Home > Applied Algorithms, Arrays, Iteration, Sorting > Given N numbers, find pairs with difference K

Given N numbers, find pairs with difference K

Problem Statement : You have been given N numbers and a value K. Find the number of pairs in this given list of numbers whose difference is exactly equal to K.

This is a very simple one. Trying a brute force over all the elements is not being efficient. So what we’ll do is that we’ll sort the input array and apply a fine-tuned brute force as follows.

Once the array is sorted, for every number at position j, you start checking numbers backward from j to 0 (let us say using variable i, where i<j) and skip to checking for j+1 if the difference of the jth and ith element exceeds K. If you find their difference to be exactly K, you increment your count.

A very simple implementation of sorting. 🙂

  1. April 27, 2012 at 6:29 pm

    Buddy, Try using the ARRAY from counting sort
    it could reduce the time even more… I hope you got the point
    #NoBruteForce

    • April 27, 2012 at 6:32 pm

      How can you? I didn’t tell you the range for the N numbers. They might be as long as 10^50. Try doing a counting sort there. 🙂

      PS: The question actually specified a limit of 10^40. 🙂

  2. April 27, 2012 at 6:35 pm

    Ohhh okay… Sorry my bad… Yea counting sort do have that problem of range 😛

  3. April 27, 2012 at 8:32 pm

    Aman, read theory of algorithms! Very imp…

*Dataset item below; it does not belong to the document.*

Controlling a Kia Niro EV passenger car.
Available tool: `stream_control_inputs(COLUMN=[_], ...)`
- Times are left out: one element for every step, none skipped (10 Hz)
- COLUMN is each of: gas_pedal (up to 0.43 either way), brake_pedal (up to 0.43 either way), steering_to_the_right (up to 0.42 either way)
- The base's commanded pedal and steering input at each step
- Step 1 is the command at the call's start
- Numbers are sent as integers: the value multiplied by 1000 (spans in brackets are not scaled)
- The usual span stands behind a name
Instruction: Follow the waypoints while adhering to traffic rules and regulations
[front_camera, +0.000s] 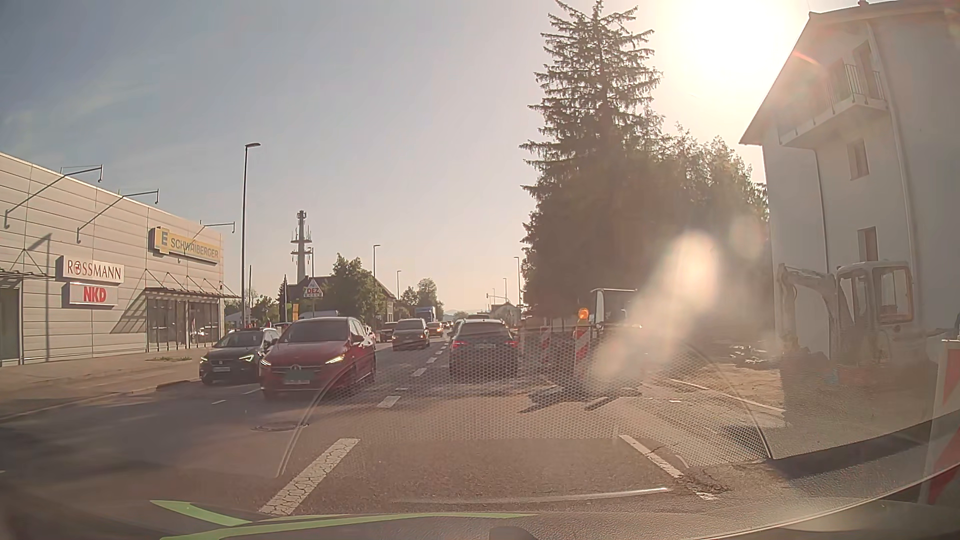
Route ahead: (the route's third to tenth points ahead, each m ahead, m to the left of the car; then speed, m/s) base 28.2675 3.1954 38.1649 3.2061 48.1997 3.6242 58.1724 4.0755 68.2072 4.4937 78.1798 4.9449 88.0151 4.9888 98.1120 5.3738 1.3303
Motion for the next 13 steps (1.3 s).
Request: stream_control_inputs(gas_pedal=[67,79,79,79,87,98,98,98,110,110,110,110,110], brake_pedal=[0,0,0,0,0,0,0,0,0,0,0,0,0], steering_to_the_right=[1,1,1,1,0,-2,-5,-6,-6,-6,-6,-6,-6])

  4. April 27, 2012 at 8:34 pm

    What you could also do is do a binary search. Go from 0 to n-1 and do a binary search for and element with value k-A[i]. You get O(nlogn) and since you already sorted with nlogn, there is no additional cost. 🙂

  5. April 27, 2012 at 9:00 pm

    @shrey..at first i thought how can you be sooo dumb but after reading limits i actually screwed myself…actually i did the somewhat same question(mine was to find pairs such that sum= k) in o (n) time complexity on my blog using another array.but the solution won’t work for higher limits.thanks for the solution.

    • April 27, 2012 at 9:09 pm

      Always solve problems keeping the worst case in mind. Unless otherwise specified.

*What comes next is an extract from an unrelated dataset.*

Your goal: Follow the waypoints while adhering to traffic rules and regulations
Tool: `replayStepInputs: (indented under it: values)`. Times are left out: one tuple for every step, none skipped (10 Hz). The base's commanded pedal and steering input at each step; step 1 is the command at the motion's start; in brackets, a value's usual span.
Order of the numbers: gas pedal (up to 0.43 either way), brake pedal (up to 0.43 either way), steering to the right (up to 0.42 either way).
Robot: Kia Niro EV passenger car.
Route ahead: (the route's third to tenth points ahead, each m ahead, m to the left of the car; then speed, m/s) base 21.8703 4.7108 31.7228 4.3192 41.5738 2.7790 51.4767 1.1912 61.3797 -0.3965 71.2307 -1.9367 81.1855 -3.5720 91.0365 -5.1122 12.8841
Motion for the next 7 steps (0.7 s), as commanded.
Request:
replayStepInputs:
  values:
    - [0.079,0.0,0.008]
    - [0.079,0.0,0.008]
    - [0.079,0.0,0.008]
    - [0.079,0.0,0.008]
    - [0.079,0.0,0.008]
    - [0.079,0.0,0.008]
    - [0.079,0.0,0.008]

  6. May 9, 2012 at 9:45 pm

    if your n<=100000 take a look of my code i done it whout sorting i written a simplest c code for this

    #include
    int main()
    {
    int a[100000]={0};
    int b[100000];
    int n,k,q,m,i,count;
    count=0;
    scanf(“%d %d”,&n,&k);
    for(q=0; q<n; q++)
    {
    scanf("%d",&b[q]);
    m=b[q];
    a[m]=1;
    }
    for(i=0; i<n; i++)
    {
    m=b[i];
    m=m+k;
    if(a[m]==1)
    {
    count++;
    a[m]=0;
    }
    }
    printf("%d",count);

    return 0;
    }
    i think run time of my code will be minimum

    • May 9, 2012 at 9:51 pm

      Did you read the comments? How many times do I have to say, make algorithms for all cases. 😛

      • May 9, 2012 at 9:57 pm

        its not an argue its just an idea that i wanna share…. i am not rishit jain

  7. May 9, 2012 at 10:05 pm

    oh… sorry

  8. anuj
    August 26, 2012 at 7:16 pm

    ok my take

    sort the array and start for elements from higher end so in start j=n.
    Now you know what number to search for A[j] ie A[j]-k. do this search in binary fashion in the set a[0:n-1]. suppose we got the number at x position.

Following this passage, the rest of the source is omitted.